I didn't realize I was old and cranky...

I've been using gpg-agent with a smartcard for ssh authentication for the past six months or so. It's the way, the truth, and the light.

Real two-factor authentication. The key can't be compromised without trying to physically take apart the chip on the card and somehow access the internals. Three wrong password attempts and the thing locks. Three wrong attempts with the admin unlock code and the card self-destructs. So even if I lose the card or someone jacks it, it can't be brute forced.

(Yes I don't need that level of security, and I'm not even being paranoid; it's just neat. Makes me feel like James Bond or Batman or some shit like that every time I ssh somewhere. Yes I'm that lame... )

And since it's still using a standard RSA key for ssh authentication, I don't need to install anything special like experimental pam modules, on the host machines. Just copy the public key into authorized_keys. That's nice since I don't have full admin rights on a lot of my host machines.

Sounds interesting? Got a reference? Thanks.
There is a howto on the gnupg site, but frankly it's a little out of date. It focuses enough on hardware to scare people away, but these days most readers are libccid compatible, so it's a non issue. Setup is actually pretty simple.

Basically you either get a card and reader:

http://shop.kernelconcepts.de/product_info.php?cPath=1_26&#3...

Or get an all-in-one cryptostick:

http://www.privacyfoundation.de/crypto_stick/crypto_stick_en...

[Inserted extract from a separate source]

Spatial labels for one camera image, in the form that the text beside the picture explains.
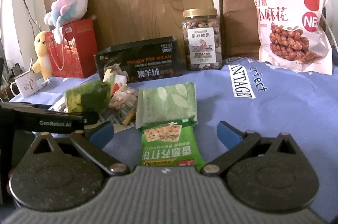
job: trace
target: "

And setup your gpg keys on there, either by generating them directly on the card or transferring existing keys. These are simple commands documented elsewhere. In addition to the normal signing and encryption keys, you also generate an authentication key.

Then 'ssh-add -L' will spit out your public key in ssh format to copy on the host machines as usual.

After that you just make sure that you'll use gpg-agent instead of ssh-agent. The man page for gpg-agent shows you what you'll want to add to .bashrc.

Then when you ssh into a machine, gpg-agent will take over, pop up a little dialog called pinentry, you enter your code, and you're good. When you go to lunch, remove card, and ssh authentication with that key no longer works.

What kind of smartcard are you using?